The Citadel Trojan is a banking Trojan botnet that has infected over five million computers globally and is believed to have stolen more than $500 million from financial institutions.

A week earlier, Microsoft announced it had closed down around 70% of the 1,400 networks that the Citadel Trojan botnet had comprised. The significant take-down operation involved police forces in more than 80 countries in Western Europe, the United States, Asia and Australia, where the infected computers were found. According to the software giant, amongst the affected financial institutions are American Express, Bank of America, Citigroup, Credit Suisse, eBay’s PayPal, HSBC, JPMorgan Chase, Royal Bank of Canada and Wells Fargo.

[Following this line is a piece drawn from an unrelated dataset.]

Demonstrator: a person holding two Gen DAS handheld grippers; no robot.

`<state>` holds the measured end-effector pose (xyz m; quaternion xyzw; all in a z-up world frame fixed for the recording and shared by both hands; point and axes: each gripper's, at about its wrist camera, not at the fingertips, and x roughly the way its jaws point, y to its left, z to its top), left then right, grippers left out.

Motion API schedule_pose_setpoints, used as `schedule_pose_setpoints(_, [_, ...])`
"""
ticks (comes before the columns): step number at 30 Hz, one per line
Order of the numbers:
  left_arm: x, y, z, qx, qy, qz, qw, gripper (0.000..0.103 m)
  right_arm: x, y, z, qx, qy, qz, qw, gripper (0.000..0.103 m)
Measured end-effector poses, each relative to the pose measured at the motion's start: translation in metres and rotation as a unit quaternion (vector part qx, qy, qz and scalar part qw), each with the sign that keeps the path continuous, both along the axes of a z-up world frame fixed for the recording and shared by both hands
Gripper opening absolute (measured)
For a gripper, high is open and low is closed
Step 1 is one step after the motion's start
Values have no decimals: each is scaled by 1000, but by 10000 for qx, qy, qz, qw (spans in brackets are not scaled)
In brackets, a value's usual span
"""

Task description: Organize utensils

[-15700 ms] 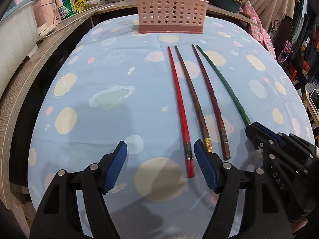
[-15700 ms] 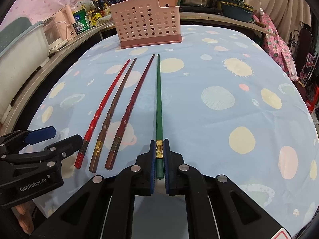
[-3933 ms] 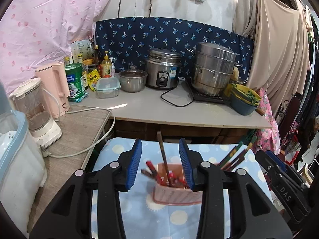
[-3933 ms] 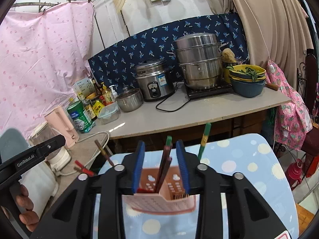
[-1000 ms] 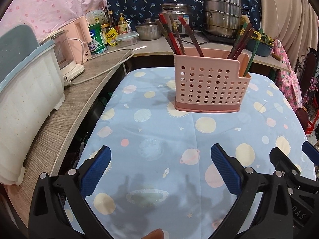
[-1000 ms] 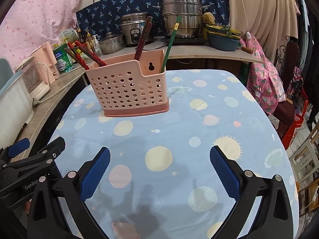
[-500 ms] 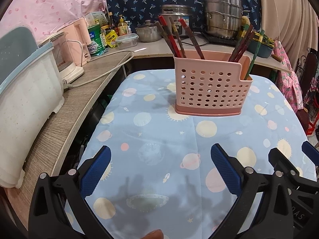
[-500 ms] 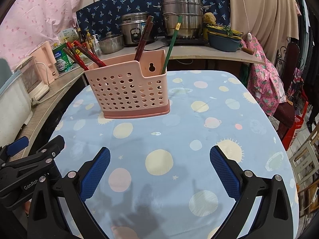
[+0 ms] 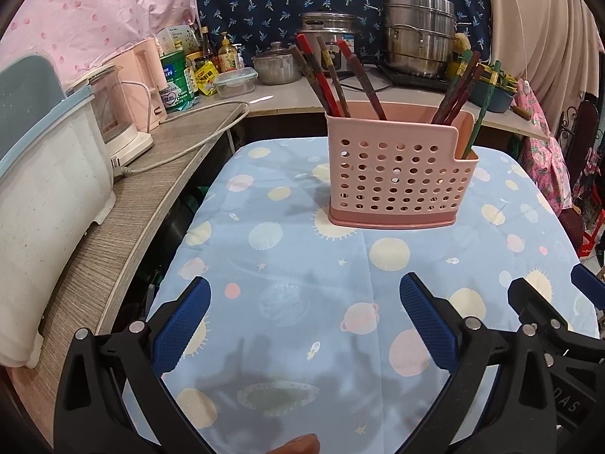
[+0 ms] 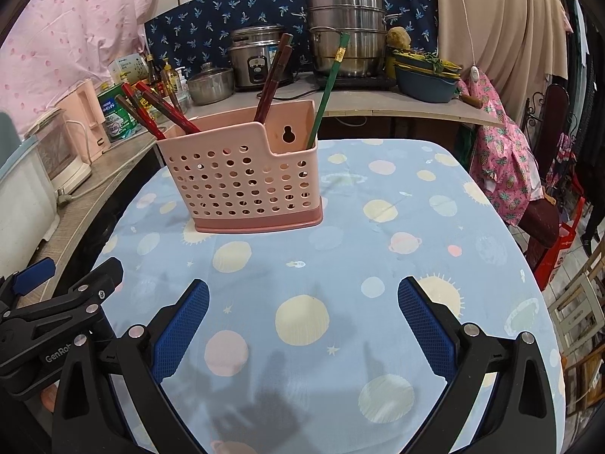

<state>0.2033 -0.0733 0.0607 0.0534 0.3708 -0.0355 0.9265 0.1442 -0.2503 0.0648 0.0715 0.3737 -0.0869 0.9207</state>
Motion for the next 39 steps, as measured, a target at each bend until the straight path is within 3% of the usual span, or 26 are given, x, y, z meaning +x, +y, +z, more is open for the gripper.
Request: schedule_pose_setpoints(39, [11,-1,16,15,-133,61,9999,96,15,1,15,-85,-160,-31,9998,97])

Greg Garcia, former US Department of Homeland Security cyber official, who spoke for financial industry associations, said that nowadays crimes can take place through a click of a mouse. He added that the operation’s goal was to stop the Citadel Trojan botnet and prevent future damages to companies and citizens globally.

The investigation was launched in early 2012 and led Microsoft and its partners to the fraudulent software, named Citadel, which monitors keystrokes on infected computers, then sends the data, including passwords and account names, to hackers.

The chief technology officer of Payza, Ali Nizameddine, commented that having advanced security measures is not enough, saying that education is the key to keeping platforms secure and the clients’ sensitive data protected. Users need to be aware of fraudulent emails and phishing websites that could fool them to hand over their personal and financial information, he added.